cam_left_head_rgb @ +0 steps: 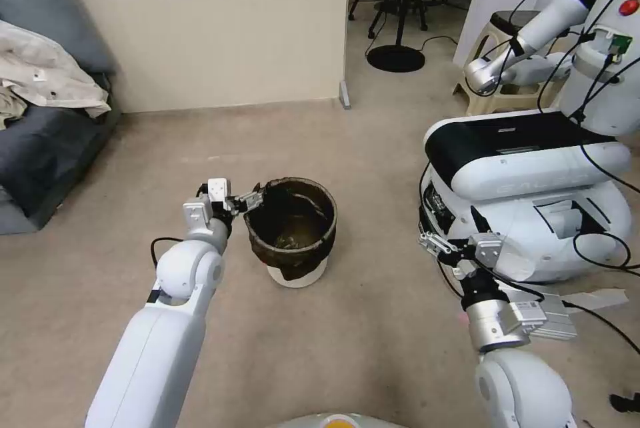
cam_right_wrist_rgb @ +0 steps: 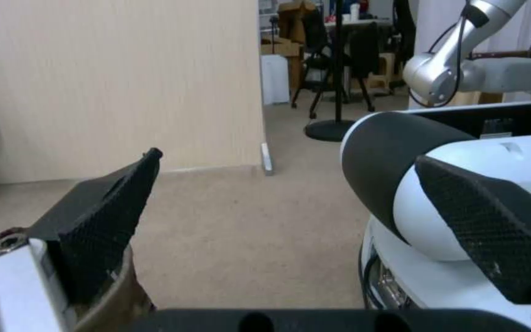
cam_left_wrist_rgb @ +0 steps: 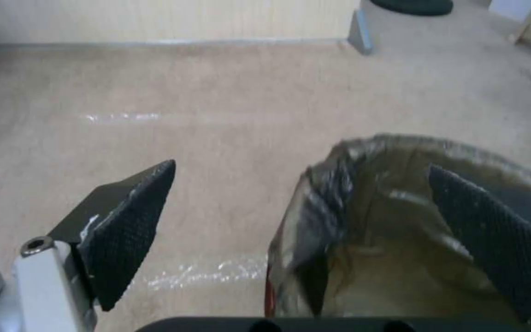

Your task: Pick up the trash can from the floor.

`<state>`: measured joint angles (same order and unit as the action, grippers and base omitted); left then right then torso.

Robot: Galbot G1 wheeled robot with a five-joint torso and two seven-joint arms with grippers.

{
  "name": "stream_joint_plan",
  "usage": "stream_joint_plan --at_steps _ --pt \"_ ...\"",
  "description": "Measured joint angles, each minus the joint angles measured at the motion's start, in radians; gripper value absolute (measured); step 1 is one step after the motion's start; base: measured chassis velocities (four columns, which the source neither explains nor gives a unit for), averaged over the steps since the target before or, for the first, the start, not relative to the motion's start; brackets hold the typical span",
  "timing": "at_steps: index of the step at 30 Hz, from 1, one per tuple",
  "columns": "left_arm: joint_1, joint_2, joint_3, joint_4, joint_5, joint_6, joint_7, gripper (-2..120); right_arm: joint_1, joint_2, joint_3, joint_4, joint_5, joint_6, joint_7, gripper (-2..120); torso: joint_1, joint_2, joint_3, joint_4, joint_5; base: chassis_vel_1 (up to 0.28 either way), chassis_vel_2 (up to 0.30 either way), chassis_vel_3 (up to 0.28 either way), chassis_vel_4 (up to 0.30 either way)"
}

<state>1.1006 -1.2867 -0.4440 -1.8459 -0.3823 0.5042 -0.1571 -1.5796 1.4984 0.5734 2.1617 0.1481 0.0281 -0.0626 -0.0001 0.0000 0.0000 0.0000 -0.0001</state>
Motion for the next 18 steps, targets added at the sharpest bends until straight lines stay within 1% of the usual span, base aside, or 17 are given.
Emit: stream_joint_plan --at_steps 8,15,18 --pt "0.027 -0.005 0.008 0.013 0.018 0.004 0.029 100 -0.003 -0.001 0.001 0.002 0.0 0.0 0.003 100 0.0 0.0 0.0 0.0 0.0001 0.0 0.0 0.0 0.0" --pt "0.038 -0.007 0.015 0.029 0.032 0.009 0.036 100 -0.005 -0.002 0.001 0.004 0.0 0.0 0.004 100 0.0 0.0 0.0 0.0 0.0001 0.0 0.0 0.0 0.0" --pt "0.039 -0.009 0.021 0.047 0.04 0.011 0.037 100 -0.005 -0.002 0.0 0.004 0.0 0.0 0.005 100 0.0 0.0 0.0 0.0 0.0001 0.0 0.0 0.0 0.0"
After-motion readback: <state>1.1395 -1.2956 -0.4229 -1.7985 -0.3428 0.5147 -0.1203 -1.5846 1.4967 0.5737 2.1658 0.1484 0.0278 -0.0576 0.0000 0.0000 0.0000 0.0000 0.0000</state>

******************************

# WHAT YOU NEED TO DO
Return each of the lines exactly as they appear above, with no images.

# RESULT
cam_left_head_rgb @ +0 steps: 
cam_right_wrist_rgb @ +0 steps: 
cam_left_wrist_rgb @ +0 steps: 

Your task: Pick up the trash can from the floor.

`<state>`: measured joint angles (same order and unit as the action, grippers and base omitted); left then right then torso.

Robot: Galbot G1 wheeled robot with a five-joint torso and two seven-joint arms with grippers.

{
  "name": "stream_joint_plan",
  "usage": "stream_joint_plan --at_steps _ --pt \"_ ...\"",
  "description": "Measured joint angles, each minus the joint angles measured at the motion's start, in radians; gripper value absolute (measured); step 1 is one step after the motion's start; base: measured chassis velocities (four columns, which the source neither explains nor gives a unit for), averaged over the steps since the target before or, for the first, the start, not relative to the motion's start; brackets hold the typical span",
  "timing": "at_steps: index of the step at 30 Hz, from 1, one per tuple",
  "columns": "left_arm: joint_1, joint_2, joint_3, joint_4, joint_5, joint_6, joint_7, gripper (-2..120); right_arm: joint_1, joint_2, joint_3, joint_4, joint_5, joint_6, joint_7, gripper (-2..120); torso: joint_1, joint_2, joint_3, joint_4, joint_5; base: chassis_vel_1 (up to 0.28 either way), chassis_vel_2 (up to 0.30 either way), chassis_vel_3 (up to 0.28 either way), chassis_vel_4 (up to 0.30 either way)"
}

<state>1.1006 -1.2867 -0.4440 -1.8459 -0.3823 0.5042 -0.1571 -1.5796 1.4984 0.5734 2.1617 0.1481 0.0281 -0.0626 -0.0001 0.0000 0.0000 0.0000 -0.0001</state>
Motion for the next 18 steps, targets added at the sharpest bends until straight lines stay within 1% of the usual span, base aside, or 17 are given.
Emit: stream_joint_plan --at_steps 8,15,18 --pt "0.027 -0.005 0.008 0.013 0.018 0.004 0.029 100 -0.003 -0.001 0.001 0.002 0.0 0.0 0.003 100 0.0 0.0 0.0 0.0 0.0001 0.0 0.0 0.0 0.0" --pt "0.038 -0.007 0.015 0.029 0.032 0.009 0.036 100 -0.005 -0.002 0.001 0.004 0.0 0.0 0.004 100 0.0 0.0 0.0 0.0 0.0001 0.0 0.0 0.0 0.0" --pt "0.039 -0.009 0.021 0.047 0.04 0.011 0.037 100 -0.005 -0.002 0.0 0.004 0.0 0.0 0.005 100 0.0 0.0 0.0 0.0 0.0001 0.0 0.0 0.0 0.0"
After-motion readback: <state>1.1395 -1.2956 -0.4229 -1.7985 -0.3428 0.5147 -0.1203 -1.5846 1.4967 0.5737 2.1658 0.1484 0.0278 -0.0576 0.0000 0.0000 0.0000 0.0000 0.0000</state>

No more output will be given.